Introduction Overview
Azure Data Factory (ADF) is Azure's cloud ETL service for scale-out serverless data integration and data transformation. It has a code-free UI with many maintenance-free connectors, allowing it to be maintained by non-coders. No matter how much or little code is needed for the ADF, it is still important to have multiple environments for deployment, ensuring the production ADF is in a secure consumption-ready state, meaning Continuous Integration/ Continuous Delivery (CI/CD) is essential. Something that I have observed is that while there are documentation and guides provided on how to implement ADF CI/CD, most of them only document the process by using the classic editor, rather than through YAML pipelines, which can be seen in Microsoft documentation here.
Through this post, I will try to explain and show the process through YAML, which is the newer and recommended way of working.
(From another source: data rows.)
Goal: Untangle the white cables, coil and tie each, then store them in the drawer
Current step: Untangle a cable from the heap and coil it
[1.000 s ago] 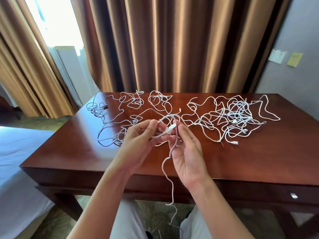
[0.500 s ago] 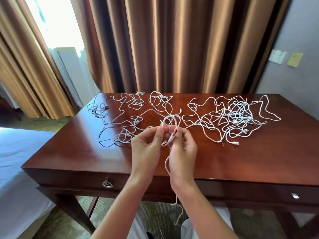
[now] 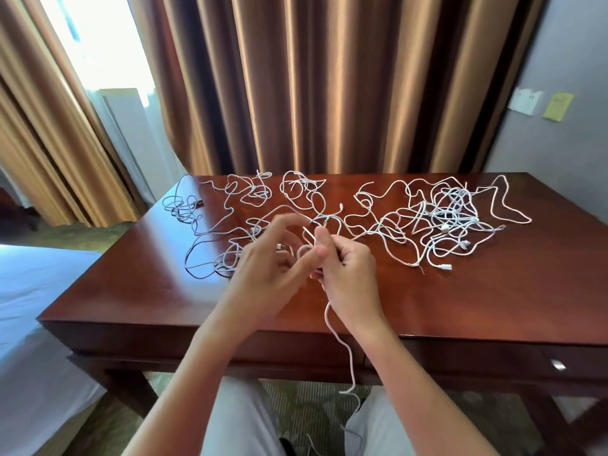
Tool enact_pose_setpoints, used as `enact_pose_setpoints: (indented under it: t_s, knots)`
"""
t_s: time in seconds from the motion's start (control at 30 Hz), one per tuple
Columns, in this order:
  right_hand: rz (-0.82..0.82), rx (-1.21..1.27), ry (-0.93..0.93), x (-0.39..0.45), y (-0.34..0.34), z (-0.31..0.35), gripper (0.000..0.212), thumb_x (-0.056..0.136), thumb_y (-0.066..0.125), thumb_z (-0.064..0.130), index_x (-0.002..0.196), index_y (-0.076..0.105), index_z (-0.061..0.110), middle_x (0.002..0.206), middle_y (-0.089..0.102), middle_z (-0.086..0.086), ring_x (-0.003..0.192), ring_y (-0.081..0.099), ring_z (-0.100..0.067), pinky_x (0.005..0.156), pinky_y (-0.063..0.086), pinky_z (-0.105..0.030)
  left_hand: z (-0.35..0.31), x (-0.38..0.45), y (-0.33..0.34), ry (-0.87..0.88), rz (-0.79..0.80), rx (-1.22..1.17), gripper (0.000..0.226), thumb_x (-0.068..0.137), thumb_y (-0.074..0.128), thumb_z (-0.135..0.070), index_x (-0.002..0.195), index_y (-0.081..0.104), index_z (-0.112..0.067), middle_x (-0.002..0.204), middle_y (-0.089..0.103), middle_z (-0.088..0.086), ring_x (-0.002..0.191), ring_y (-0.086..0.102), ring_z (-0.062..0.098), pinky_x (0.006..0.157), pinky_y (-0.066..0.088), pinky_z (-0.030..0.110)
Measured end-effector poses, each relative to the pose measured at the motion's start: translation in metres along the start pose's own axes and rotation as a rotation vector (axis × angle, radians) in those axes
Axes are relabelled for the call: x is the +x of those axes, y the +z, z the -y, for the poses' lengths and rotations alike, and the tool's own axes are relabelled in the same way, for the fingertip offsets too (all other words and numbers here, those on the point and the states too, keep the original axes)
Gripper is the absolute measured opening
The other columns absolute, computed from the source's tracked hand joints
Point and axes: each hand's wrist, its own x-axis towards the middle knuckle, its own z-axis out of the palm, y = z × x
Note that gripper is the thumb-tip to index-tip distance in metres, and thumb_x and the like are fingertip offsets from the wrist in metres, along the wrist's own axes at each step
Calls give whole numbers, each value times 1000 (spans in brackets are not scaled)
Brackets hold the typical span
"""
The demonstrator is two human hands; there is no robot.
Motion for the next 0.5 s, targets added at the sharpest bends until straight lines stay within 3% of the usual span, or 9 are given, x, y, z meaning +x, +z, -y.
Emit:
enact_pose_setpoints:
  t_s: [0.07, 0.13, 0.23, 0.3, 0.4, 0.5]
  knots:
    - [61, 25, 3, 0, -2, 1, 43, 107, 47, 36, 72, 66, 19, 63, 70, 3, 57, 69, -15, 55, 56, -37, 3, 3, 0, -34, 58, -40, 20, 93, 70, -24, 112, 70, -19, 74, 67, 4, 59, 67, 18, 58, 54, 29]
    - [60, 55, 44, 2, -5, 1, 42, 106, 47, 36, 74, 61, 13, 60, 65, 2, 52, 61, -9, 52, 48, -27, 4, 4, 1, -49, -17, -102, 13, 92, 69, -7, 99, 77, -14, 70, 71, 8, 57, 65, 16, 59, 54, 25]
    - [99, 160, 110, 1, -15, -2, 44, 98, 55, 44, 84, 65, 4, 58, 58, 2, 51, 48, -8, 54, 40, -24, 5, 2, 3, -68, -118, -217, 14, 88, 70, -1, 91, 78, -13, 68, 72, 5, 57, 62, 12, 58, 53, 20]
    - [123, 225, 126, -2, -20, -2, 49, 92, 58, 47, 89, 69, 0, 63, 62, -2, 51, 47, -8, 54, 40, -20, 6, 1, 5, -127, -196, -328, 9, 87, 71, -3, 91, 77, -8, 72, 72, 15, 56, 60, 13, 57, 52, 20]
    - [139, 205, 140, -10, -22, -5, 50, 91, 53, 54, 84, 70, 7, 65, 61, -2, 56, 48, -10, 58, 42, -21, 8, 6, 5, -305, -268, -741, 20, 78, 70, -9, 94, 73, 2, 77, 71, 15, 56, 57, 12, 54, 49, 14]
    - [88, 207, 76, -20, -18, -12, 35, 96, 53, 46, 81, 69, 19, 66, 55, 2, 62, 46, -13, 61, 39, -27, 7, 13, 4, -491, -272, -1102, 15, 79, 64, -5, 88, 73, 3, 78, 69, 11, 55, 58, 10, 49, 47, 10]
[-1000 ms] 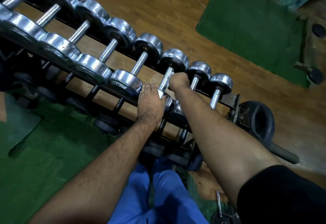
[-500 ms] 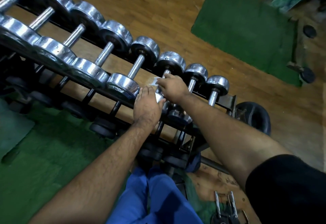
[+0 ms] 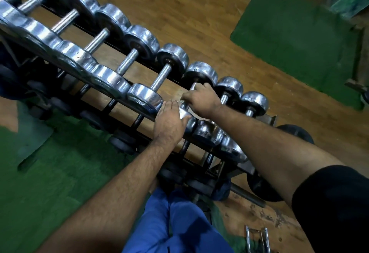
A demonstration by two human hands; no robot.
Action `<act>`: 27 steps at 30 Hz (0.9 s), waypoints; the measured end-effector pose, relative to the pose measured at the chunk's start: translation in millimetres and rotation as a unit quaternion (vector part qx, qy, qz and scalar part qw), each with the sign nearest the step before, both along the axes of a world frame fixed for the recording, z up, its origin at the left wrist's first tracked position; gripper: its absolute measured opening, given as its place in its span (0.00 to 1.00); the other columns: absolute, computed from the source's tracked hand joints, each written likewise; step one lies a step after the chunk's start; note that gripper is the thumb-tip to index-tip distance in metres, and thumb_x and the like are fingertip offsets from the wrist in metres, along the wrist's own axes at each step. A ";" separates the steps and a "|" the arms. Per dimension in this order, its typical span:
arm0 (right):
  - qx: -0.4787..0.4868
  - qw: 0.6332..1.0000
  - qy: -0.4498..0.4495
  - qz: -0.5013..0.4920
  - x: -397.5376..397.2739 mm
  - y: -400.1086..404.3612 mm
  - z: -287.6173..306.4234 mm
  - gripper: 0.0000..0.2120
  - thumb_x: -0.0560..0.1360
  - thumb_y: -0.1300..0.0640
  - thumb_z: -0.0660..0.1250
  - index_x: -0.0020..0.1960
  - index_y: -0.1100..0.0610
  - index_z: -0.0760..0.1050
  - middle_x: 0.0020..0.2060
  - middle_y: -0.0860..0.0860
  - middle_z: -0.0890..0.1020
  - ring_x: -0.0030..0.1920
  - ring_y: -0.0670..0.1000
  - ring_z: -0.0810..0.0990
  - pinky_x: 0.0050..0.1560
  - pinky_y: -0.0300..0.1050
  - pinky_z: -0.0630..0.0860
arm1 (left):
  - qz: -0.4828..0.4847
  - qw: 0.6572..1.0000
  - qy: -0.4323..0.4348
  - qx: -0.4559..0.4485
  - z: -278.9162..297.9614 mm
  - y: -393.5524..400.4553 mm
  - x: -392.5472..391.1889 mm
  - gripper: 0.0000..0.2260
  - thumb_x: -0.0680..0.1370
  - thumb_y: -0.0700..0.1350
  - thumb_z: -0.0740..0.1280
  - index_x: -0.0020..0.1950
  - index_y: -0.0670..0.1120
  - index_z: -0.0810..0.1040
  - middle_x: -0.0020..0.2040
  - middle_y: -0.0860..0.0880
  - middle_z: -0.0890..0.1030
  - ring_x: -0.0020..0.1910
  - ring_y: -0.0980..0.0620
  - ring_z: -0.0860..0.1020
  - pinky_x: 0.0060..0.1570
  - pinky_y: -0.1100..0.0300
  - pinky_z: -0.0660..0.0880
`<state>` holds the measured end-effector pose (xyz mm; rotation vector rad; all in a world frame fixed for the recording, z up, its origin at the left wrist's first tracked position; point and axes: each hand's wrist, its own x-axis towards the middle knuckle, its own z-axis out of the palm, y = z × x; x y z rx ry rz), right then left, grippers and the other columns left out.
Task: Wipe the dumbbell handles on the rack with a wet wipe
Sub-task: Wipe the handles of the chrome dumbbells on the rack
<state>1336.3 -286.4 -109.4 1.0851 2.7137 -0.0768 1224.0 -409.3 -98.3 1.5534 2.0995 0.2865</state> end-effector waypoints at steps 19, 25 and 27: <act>-0.304 0.851 0.338 -0.264 65.2 -24.6 8.7 0.12 0.82 0.57 0.60 0.58 0.56 0.81 0.30 0.36 0.74 0.33 0.35 0.73 0.40 0.37 0.67 | -0.042 0.988 0.146 0.018 18.8 -2.6 37.6 0.28 0.79 0.52 0.64 0.75 0.41 0.64 0.73 0.42 0.68 0.75 0.45 0.62 0.75 0.50 0.59; -0.223 0.890 0.311 -0.249 105.2 -39.5 12.1 0.13 0.82 0.54 0.60 0.61 0.50 0.80 0.45 0.43 0.82 0.49 0.48 0.79 0.47 0.44 0.72 | -0.077 0.985 0.145 0.060 23.0 -8.2 69.5 0.18 0.78 0.50 0.64 0.65 0.41 0.75 0.61 0.44 0.78 0.66 0.46 0.72 0.68 0.54 0.67; -0.175 0.923 0.267 -0.216 116.5 -40.4 6.4 0.13 0.82 0.53 0.60 0.62 0.49 0.79 0.49 0.48 0.84 0.52 0.52 0.78 0.50 0.47 0.74 | -0.081 0.986 0.124 0.077 20.6 -9.7 79.6 0.15 0.78 0.50 0.63 0.58 0.42 0.78 0.56 0.45 0.79 0.58 0.46 0.75 0.61 0.53 0.71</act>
This will allow for easier collaboration in teams (allows for code reviews, pull requests, and in-code comments), and easier to compare versions/ revert to previous versions. This post will not go through Azure platform resource deployments, only the deployment of ADF resources, such as the data pipelines, datasets, and data flows.
Implementation Overview
The process of ADF CI/CD consists of two separate pipelines. The first pipeline will build and publish the code of the Git-integrated ADF, usually integrated with the development environment. The second pipeline will be a release pipeline that follows from the first pipeline, where it deploys the Azure Resource Manager (ARM) templates and parameter files to higher environments. The entire flow, from the creation of resources to deploying to higher environments, can be seen in the diagram below.
Pre-requisites
- All Azure resources required are already deployed.
- The development instance of the ADF should be Git integrated.
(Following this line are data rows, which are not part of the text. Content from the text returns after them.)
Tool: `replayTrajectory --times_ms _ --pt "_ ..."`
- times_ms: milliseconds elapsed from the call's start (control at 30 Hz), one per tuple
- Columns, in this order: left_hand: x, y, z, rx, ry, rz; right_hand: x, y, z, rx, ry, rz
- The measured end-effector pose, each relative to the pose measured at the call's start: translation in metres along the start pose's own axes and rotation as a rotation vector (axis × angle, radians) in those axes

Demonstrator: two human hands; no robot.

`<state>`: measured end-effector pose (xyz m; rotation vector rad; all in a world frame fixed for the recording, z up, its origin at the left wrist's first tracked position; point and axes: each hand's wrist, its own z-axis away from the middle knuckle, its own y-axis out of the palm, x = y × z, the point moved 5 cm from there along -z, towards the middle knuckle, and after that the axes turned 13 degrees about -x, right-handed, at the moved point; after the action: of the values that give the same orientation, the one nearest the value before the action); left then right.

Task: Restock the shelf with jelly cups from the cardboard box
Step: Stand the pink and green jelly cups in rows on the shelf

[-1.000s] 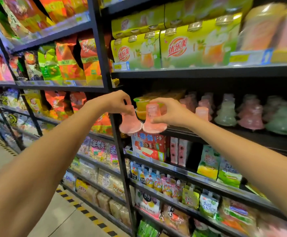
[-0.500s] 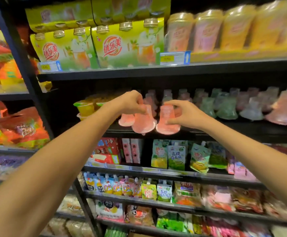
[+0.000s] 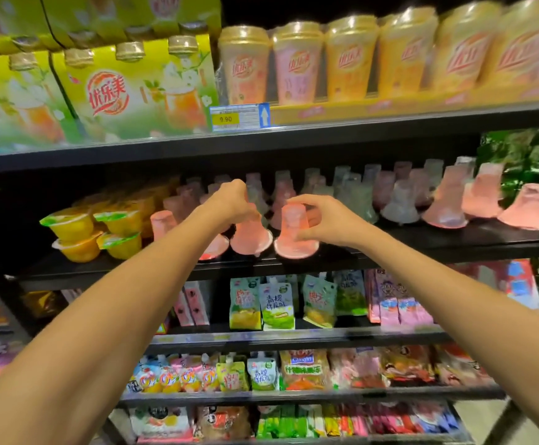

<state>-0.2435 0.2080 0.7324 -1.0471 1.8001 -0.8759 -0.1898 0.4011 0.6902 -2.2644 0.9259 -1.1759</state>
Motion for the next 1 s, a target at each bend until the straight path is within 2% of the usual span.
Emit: replayTrajectory --times_ms 633,1000 --pt "0.002 0.026 -0.016 -0.069 -0.170 -0.074 -0.035 0.029 -0.021 0.196 -0.022 -0.232" --pt "-0.007 0.031 -0.014 -0.128 -0.202 -0.040 -0.055 0.025 -0.027 0.210 0.019 -0.227"
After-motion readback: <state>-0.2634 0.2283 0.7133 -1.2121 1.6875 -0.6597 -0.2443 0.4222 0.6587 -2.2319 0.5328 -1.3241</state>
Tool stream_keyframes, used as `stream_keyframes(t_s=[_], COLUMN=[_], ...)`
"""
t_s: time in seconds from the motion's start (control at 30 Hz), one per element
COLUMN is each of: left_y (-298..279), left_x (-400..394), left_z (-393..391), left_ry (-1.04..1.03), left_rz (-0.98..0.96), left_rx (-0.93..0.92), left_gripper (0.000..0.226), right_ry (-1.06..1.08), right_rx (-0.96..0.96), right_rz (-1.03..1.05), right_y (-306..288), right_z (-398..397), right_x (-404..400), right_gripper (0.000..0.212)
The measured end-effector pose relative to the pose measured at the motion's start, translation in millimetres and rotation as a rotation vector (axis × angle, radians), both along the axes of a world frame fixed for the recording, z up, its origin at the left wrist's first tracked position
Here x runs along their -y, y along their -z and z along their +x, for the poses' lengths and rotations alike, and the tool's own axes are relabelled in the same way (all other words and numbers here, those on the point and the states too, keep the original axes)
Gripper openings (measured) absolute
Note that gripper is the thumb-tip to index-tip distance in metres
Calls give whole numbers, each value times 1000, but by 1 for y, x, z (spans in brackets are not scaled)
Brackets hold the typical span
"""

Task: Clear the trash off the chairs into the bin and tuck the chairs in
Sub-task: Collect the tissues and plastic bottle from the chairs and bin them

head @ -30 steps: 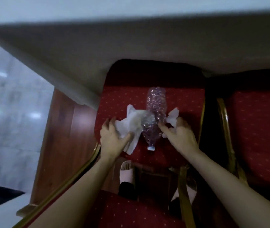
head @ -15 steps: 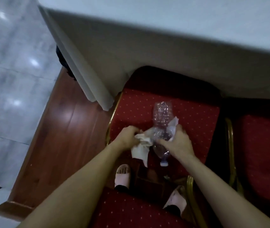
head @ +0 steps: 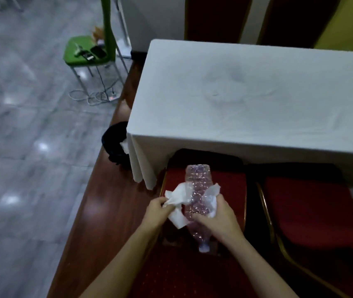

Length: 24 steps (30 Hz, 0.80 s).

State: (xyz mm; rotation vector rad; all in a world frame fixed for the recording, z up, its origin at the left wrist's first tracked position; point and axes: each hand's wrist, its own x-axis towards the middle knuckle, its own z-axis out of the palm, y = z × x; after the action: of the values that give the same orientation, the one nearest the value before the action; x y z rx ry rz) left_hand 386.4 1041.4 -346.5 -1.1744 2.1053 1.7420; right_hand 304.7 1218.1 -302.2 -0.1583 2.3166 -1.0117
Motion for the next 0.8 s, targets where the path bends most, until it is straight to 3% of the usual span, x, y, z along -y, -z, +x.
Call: stream_keyframes(t_s=[0.1,0.2,0.4,0.47,0.57,0.67,0.8], left_y=[-34,-56,-91,-99,-93,-68,-36], left_x=[0,21,115,149,199,257,335], left_z=[30,60,120,134,151,170,194], left_ry=[-63,-15,-148,-209,-252,-244,-281], left_rz=[-3,-145,-295,-279,-256,-354,-291], left_rx=[-12,17,-19,-27,-20,19,28], left_gripper=[15,17,20,10,3,10,23], right_ry=[-67,-37,-64,-103,-110,-123,-221], right_rx=[-28,-37,8,40,69,80,7], right_rz=[-17,-56,-134,-127,-111,-84,-34], right_y=[-21,-30,-31,-26,-17,-11,-11], right_z=[17,23,46,57,66,76,85], right_x=[4,11,69,97,141,202,303], right_gripper=[57,60,57,57,55,55,56])
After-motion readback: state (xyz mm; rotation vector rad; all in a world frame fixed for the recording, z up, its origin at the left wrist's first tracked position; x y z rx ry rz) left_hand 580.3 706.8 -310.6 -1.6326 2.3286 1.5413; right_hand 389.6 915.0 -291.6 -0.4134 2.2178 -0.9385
- Git integration should be done with Azure DevOps.
- Pipelines used for CI/CD should be hosted on Azure DevOps.
- A service principal will need to be created for the subscription you are deploying to.
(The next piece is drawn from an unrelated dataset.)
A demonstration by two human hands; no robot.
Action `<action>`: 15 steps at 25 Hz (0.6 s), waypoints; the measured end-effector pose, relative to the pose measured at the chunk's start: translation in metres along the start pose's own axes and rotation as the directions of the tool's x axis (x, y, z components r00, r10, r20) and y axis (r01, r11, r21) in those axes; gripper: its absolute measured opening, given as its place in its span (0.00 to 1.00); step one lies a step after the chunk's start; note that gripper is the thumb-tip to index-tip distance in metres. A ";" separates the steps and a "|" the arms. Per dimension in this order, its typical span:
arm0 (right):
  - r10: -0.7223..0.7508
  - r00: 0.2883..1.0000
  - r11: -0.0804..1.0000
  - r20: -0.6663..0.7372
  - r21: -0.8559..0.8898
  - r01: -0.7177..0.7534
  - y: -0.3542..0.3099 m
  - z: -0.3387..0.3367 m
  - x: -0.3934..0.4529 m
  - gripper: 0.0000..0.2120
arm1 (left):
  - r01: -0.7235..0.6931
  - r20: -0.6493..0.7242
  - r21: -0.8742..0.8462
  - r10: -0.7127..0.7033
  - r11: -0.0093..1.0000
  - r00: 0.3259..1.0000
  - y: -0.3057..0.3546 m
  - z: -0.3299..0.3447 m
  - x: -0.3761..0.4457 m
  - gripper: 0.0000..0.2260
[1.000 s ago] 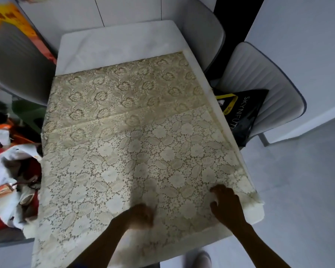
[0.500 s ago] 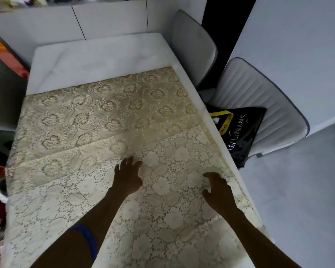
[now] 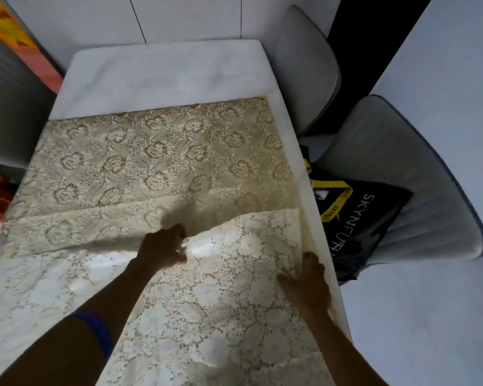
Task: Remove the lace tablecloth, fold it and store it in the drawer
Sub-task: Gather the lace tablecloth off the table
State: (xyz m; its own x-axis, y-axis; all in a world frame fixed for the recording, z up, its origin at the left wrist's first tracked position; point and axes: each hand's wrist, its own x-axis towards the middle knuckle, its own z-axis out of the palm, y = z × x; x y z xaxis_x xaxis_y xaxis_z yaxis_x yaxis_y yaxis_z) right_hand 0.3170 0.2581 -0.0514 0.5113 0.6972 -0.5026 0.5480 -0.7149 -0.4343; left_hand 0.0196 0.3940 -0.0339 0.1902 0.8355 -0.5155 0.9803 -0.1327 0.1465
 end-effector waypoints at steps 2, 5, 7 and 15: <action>-0.051 0.998 0.998 0.032 -0.044 0.052 0.004 -0.010 0.001 0.14 | -0.048 -0.019 0.099 0.050 0.994 0.999 0.005 0.002 -0.010 0.14; -0.223 0.974 0.973 0.049 0.078 0.219 -0.010 -0.038 0.018 0.16 | -0.072 -0.045 -0.001 0.072 0.997 0.996 0.001 -0.030 -0.005 0.21; -0.236 0.968 0.935 -0.080 0.254 0.249 -0.039 -0.057 0.041 0.10 | -0.056 -0.224 -0.173 0.017 0.983 0.975 0.004 -0.074 0.018 0.22; -0.142 0.988 0.986 -0.060 -0.100 0.136 0.006 -0.063 0.048 0.35 | -0.198 -0.284 -0.259 0.121 0.946 0.951 0.080 -0.018 -0.016 0.14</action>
State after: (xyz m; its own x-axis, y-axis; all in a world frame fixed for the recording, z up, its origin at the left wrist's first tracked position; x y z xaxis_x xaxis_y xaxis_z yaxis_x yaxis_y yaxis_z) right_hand 0.3870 0.2908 -0.0309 0.4671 0.7937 -0.3896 0.6757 -0.6047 -0.4217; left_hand 0.0940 0.3795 0.0013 0.2843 0.9300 -0.2330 0.8754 -0.1527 0.4587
- Self-hosted integration runtimes (IR) should have the same name across all environments.
Git Integration
Git is the industry standard for code versioning, and is highly recommended to be used with the ADF for the following reasons:
- It is essential for creating an automated CI/CD process.
- Reverting to previous versions will be easier.
- Removing large amounts of content/ renaming values is easier by directly editing the JSON file.
Git integration will provide the ADF in the linked repository of choice via JSON files, consisting of many parameter files and ARM templates. Do note that ADF only supports Git integration with Azure DevOps and GitHub Repositories.
By default, an adf_publish branch will be created, where any changes and updates published will appear in the adf_publish branch. The branch name for publishing can also be configured to a different branch name.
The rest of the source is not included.